I do believe there’s an approach that could save lives in the here and now, a sort of big, red button I am suggesting we push:
It’s time to end the War on Drugs.
NOT because Americans wanna do more drugs without getting caught. But because ending the War on Drugs would fundamentally and radically change how police behave practically overnight.
I am a little ashamed to admit that when I first started covering weed as a journalist, I was pretty naive about all of this. I hosted a podcast called On Something for three years, about how cannabis legalization affected things like politics, education funding or pop culture. Looking back, I realize I was covering it as a sort of trend story. Something novel.
But then I met someone who had been deported from the United States for trying an edible. Bought from a legal dispensary right here in Colorado. Let me reiterate – legal dispensary. She was on vacation and she wasn’t a citizen, and under U.S. law, that means not only can she be deported, she can be banned from the country. On her next visit to the U.S., a customs official searched her phone and found photos from that visit to the dispensary. The official asked whether she tried legal weed while she was in Colorado – and she was honest. After all, it was legal! Legal for a citizen, at least. But how was she supposed to know that?

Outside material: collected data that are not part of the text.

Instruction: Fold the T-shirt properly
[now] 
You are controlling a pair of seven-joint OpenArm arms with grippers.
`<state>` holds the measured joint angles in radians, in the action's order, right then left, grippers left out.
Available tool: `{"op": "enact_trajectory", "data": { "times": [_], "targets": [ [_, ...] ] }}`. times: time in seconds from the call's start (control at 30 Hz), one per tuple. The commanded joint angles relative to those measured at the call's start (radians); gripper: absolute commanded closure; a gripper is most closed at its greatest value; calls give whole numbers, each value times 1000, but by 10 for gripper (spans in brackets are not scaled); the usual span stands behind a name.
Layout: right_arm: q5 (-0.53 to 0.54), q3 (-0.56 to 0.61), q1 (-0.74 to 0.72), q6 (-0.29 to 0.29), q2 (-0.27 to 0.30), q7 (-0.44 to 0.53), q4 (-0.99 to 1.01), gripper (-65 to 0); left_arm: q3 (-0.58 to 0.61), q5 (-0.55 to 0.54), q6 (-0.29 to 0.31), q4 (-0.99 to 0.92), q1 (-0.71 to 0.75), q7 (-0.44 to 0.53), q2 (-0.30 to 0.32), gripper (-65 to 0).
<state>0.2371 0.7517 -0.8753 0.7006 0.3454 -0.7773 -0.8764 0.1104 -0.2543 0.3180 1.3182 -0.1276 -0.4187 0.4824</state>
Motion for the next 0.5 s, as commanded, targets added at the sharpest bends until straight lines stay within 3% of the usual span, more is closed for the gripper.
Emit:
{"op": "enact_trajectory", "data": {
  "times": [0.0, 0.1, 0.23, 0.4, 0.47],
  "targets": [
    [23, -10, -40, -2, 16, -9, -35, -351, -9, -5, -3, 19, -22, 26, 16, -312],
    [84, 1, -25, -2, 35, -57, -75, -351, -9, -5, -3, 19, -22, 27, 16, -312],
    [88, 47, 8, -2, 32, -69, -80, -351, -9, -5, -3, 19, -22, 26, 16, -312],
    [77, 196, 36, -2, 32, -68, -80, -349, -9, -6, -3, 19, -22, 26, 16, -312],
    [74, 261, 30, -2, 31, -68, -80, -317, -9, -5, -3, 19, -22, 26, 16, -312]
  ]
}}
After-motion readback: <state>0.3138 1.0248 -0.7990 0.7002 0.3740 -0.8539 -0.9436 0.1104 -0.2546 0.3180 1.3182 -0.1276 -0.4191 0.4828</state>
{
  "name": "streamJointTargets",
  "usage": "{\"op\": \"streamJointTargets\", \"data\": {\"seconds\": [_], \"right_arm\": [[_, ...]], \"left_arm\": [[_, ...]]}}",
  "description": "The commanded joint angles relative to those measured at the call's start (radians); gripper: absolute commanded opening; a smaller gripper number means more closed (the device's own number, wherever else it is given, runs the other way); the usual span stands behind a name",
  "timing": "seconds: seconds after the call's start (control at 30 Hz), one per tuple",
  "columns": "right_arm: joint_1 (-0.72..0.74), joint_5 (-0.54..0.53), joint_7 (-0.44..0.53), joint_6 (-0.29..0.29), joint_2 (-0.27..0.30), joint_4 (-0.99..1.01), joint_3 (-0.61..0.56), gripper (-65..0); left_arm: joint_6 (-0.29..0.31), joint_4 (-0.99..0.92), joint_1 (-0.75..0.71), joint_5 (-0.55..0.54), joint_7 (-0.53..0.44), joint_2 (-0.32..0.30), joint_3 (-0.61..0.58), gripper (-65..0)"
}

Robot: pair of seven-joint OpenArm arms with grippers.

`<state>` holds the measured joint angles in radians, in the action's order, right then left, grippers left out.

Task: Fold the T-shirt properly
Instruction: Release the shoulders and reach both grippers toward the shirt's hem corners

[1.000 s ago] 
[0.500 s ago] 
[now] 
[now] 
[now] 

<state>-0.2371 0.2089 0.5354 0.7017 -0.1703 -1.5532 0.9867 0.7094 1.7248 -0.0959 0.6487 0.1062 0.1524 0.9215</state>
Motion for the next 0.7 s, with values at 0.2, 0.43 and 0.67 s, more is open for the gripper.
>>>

We have decades of data to show that the people arrested, imprisoned or killed by police for suspected drug use are disproportionately Black or brown. The United States incarcerates more of its own people than any other country – largely for drug crimes. Even in the age of legal weed, when more than half of states have relaxed their laws against cannabis, the war on drugs is alive and well and continuing to hurt people.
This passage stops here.